Leverage in the financial marketsis the technique of using borrowed or lent capital to increase the potential return on an investment.
Leverage allows the investor to operate with a larger amount of money than he has available, which increases his chances of making profits, but also of suffering losses.
How does leverage work in financial markets?
Leverage in the financial markets works through the use of financial instruments that allow the investor to control a larger amount of assets than he could buy with his own capital.
These financial instruments are called derivatives, since their value depends on or derives from the value of another underlying asset. Some of the most commonly used derivative products for leverage are:
- The contracts for difference (CFD), which are agreements between two parties to exchange the difference between the purchase price and the sale price of an asset, without the need to physically own it. The investor only has to contribute a percentage of the total value of the asset, which is called margin, and can make a profit or loss depending on the change in the price of the asset.
- The futureThese are contracts that oblige the parties to buy or sell an asset on a certain date and at a certain price, in anticipation of market fluctuations. The investor only has to provide a guarantee or deposit, which is called maintenance margin, and can obtain profits or losses according to the variation in the price of the asset.
- The optionsThese are contracts that give the parties the right, but not the obligation, to buy or sell an asset on a given date and at a given price, paying a premium or price for the contract. The investor only has to contribute the value of the premium, and can obtain profits or losses depending on the variation of the price of the asset.

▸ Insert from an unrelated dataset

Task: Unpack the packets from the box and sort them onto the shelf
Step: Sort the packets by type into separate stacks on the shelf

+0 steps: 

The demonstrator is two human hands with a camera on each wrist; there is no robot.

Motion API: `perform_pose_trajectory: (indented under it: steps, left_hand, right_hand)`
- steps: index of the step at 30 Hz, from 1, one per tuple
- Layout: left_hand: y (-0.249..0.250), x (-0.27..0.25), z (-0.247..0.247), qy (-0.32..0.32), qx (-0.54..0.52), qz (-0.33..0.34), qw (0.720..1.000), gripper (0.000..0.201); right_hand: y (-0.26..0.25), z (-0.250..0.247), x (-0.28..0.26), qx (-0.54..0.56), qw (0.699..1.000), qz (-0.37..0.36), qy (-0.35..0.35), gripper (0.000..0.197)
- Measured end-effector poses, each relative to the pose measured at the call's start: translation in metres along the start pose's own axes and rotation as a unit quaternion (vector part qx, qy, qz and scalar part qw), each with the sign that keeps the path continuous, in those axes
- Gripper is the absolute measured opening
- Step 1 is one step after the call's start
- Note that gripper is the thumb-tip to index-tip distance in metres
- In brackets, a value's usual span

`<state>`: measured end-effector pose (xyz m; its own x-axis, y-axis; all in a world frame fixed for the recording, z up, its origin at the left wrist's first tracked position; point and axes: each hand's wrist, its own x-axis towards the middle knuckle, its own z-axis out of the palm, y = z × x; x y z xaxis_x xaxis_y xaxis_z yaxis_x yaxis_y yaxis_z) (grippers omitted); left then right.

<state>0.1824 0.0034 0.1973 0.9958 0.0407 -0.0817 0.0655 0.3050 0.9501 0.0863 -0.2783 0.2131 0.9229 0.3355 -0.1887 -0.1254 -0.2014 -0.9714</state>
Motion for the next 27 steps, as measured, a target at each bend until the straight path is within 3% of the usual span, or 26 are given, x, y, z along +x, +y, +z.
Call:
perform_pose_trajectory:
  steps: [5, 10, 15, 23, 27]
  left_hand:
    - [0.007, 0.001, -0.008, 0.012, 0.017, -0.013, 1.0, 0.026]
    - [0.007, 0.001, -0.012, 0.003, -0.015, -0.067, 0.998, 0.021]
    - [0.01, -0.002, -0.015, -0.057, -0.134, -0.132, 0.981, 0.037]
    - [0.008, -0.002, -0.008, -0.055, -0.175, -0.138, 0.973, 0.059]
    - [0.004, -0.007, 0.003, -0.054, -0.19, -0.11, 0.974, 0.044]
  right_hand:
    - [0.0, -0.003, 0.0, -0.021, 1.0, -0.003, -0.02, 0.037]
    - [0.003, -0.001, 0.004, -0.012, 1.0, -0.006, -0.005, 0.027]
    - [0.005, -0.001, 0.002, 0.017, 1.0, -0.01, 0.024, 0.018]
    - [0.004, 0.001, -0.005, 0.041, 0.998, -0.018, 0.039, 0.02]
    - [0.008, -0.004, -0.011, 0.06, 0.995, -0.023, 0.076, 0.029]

What are the advantages and disadvantages of leveraging financial markets?
Leverage in the financial markets has advantages and disadvantages, which should be taken into account before using it.
Some of these advantages and disadvantages are:
Advantages
- Allows multiply the profitability of an investment, by operating with a larger amount of money than is available.
- Allows diversify the investment portfolio, by accessing a wider variety of assets and markets, with a lower initial investment.
- Allows take advantage of market opportunities by anticipating trends and movements in asset prices.
Disadvantages
- Implies assuming a higher risk, since it involves operating with a larger amount of money than the one available, which may generate losses higher than the invested capital.
- Implies paying additional costs, such as interest on borrowed capital, intermediary commissions, taxes, etc.
- Implies being subject to certain conditions and requirements, such as margin level, maximum leverage, closing of positions, etc.
What are some tips for using leverage in the financial markets?
Some tips to follow when using leverage in the financial markets are:
- Get to know y respect the investment profile, aligning the leverage level with the investor’s preferences, objectives, time horizon and risk tolerance.
- Get informed y keep up to date about the financial market, following trends, news, analyses and recommendations from experts, as well as current regulations and standards.
- Select y diversify derivatives products, choosing those that suit the strategy, the asset and the market to be traded, as well as combining different types of products, maturities and strike prices, thus reducing risk and increasing the chances of success.
- Assign y control capital, distributing the available capital among the different operations, according to their importance and contribution to the investment portfolio, as well as monitoring the margin level, effective leverage, profit or loss, etc.
- Evaluate y compare the performance of operations, measuring the result obtained by each operation, contrasting it with the established objective and with the performance of other similar operations.
- Check y adjust operations, adapting the position and leverage level, according to changes in the financial market or in the performance of operations.